Io is the most volcanically active body in our solar system, with some of its volcanoes shooting magma higher than planes on Earth fly (SN: 5/3/22). And while extreme, it seems that this hellish behavior is no short-lived phase. Io may have been volcanically active throughout its entire 4.57-billion-year existence, researchers report April 18 in Science.
“If Io has been volcanic for its entire history, the amount of material that has to have erupted onto its surface is tens to hundreds of times its entire mantle,” says Caltech planetary scientist Katherine de Kleer. That erupted material must then be repeatedly recycled back into Io’s mantle, she says.
Using data from the ALMA radio observatory in Chile, de Kleer and colleagues determined the concentrations of both heavy and light variants of sulfur and chlorine in Io’s atmosphere. Volcanic processes eject both variants from Io’s mantle into its atmosphere, where the lighter variants are more likely to be lost to space. Over time, the heavier variants should become increasingly concentrated in Io’s atmosphere, acting like a meter of its volcanic activity.
Io has lost somewhere between 94 to 99 percent of its total sulfur, excluding whatever may be stored in its core, the team found. If Io had always been losing sulfur at anywhere from half to five times its current rate, calculations suggest that depletion would have taken all or most of Io’s lifespan.

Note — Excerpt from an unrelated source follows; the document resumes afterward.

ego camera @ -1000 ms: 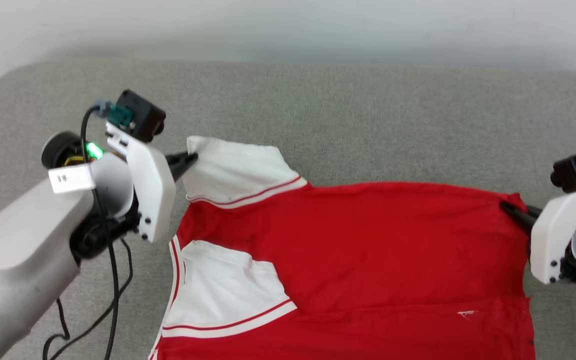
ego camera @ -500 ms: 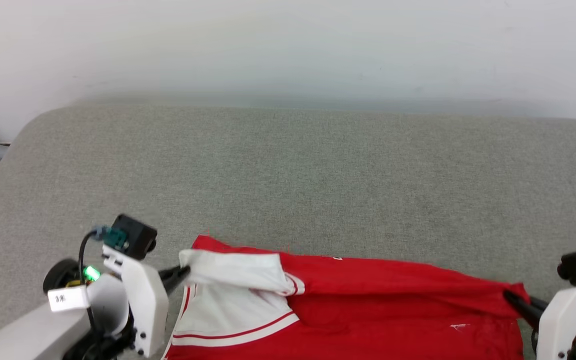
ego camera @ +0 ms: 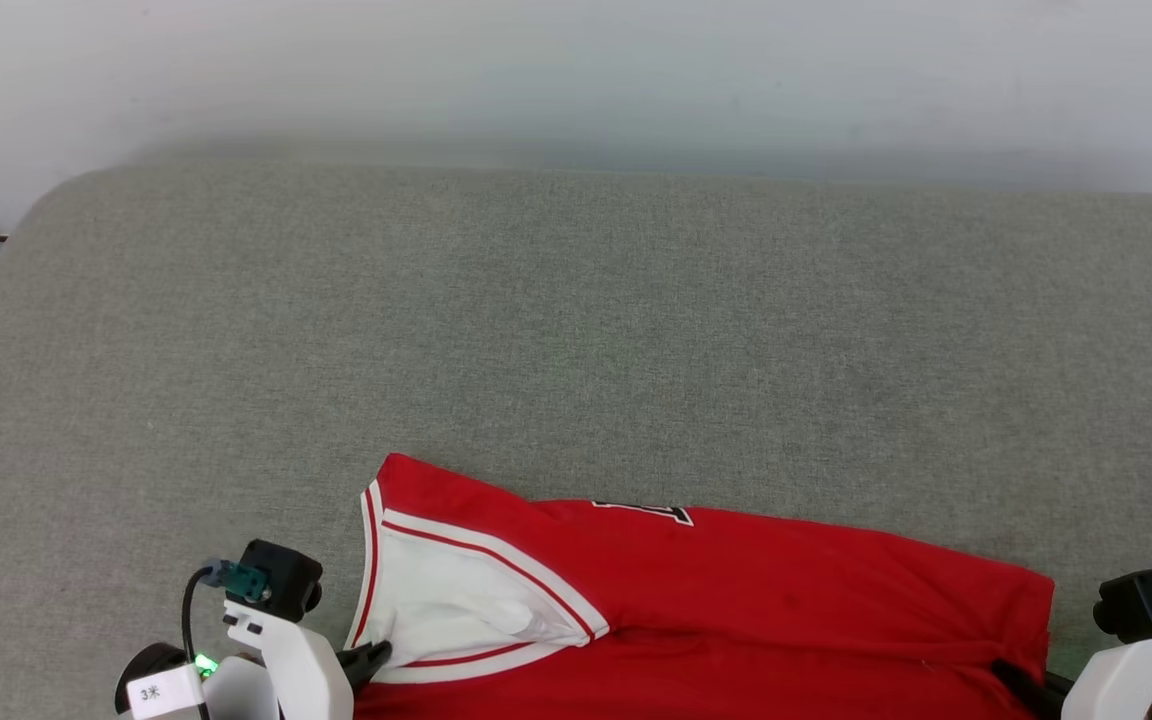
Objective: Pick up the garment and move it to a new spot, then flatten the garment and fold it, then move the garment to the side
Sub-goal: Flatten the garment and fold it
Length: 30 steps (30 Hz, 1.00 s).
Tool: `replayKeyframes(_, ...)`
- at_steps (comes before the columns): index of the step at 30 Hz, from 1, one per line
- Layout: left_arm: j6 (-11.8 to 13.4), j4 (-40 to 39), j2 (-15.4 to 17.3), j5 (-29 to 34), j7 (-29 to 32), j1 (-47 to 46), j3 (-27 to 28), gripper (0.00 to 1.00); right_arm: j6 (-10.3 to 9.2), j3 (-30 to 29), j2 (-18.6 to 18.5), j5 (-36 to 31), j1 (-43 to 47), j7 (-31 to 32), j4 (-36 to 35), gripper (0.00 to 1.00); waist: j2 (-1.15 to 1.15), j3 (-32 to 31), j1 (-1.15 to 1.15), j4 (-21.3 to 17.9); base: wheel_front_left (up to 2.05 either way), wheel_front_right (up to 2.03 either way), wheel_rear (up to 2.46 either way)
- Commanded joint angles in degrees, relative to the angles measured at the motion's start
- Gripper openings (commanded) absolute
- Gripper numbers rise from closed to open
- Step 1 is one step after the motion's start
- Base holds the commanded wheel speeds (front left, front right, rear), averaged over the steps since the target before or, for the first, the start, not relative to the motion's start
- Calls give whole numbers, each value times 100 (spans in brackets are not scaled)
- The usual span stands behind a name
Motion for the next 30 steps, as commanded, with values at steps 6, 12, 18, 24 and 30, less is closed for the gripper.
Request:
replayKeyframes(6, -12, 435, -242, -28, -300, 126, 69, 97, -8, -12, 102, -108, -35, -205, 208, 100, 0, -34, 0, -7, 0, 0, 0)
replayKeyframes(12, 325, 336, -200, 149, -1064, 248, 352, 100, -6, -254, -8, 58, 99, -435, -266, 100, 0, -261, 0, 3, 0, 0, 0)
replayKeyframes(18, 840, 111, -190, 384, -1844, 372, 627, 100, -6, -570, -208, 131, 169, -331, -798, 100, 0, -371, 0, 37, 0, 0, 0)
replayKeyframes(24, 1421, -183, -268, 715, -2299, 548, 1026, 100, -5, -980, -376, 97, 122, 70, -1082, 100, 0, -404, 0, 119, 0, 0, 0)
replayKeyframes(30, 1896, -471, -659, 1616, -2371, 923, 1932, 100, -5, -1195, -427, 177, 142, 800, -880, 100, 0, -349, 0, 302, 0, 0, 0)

The longevity of Io’s volcanism could have implications for its sibling moon Europa. The pair are orbitally locked in a gravitational dance that pumps heat into both. If this heat has long sustained Io’s volcanism, it may have also warmed Europa, de Kleer says, perhaps one of our solar system’s most habitable worlds (SN: 4/19/22). And so, as one moon raged in an endless temper, its sibling may have long harbored conditions favorable to life.